## What you should do
Whatever follows the line containing "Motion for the" in the listing below should be printed exactly, along with that line itself.

#### Data provided ####

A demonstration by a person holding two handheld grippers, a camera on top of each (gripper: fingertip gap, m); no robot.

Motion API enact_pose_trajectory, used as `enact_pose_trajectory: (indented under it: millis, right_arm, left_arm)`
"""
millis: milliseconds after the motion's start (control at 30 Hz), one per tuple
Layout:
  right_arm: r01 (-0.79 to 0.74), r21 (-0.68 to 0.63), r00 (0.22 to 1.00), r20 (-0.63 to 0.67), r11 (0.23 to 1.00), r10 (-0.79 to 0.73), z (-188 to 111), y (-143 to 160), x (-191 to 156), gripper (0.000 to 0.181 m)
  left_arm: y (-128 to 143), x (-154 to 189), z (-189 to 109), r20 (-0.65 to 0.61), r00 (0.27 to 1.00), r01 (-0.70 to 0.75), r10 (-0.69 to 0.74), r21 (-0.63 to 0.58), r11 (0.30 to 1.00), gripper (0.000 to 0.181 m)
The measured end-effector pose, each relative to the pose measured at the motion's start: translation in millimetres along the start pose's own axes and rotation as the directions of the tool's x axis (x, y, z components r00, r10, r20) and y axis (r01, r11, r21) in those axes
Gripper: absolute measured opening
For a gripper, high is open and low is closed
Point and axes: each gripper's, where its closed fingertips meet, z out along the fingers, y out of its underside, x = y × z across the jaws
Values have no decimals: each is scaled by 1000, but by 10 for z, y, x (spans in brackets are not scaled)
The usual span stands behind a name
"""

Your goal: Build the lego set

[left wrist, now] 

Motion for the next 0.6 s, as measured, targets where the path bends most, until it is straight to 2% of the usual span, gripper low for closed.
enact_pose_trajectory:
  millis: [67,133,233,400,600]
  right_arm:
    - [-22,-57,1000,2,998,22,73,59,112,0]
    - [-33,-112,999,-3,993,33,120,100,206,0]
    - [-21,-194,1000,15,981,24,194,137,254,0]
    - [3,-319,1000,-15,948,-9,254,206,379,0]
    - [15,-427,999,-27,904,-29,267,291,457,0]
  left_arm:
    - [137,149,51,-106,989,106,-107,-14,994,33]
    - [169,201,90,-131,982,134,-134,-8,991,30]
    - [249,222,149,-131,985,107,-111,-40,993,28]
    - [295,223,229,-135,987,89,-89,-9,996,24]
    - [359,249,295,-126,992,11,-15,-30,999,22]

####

## Output
Motion for the next 0.6 s, as measured, targets where the path bends most, until it is straight to 2% of the usual span, gripper low for closed.
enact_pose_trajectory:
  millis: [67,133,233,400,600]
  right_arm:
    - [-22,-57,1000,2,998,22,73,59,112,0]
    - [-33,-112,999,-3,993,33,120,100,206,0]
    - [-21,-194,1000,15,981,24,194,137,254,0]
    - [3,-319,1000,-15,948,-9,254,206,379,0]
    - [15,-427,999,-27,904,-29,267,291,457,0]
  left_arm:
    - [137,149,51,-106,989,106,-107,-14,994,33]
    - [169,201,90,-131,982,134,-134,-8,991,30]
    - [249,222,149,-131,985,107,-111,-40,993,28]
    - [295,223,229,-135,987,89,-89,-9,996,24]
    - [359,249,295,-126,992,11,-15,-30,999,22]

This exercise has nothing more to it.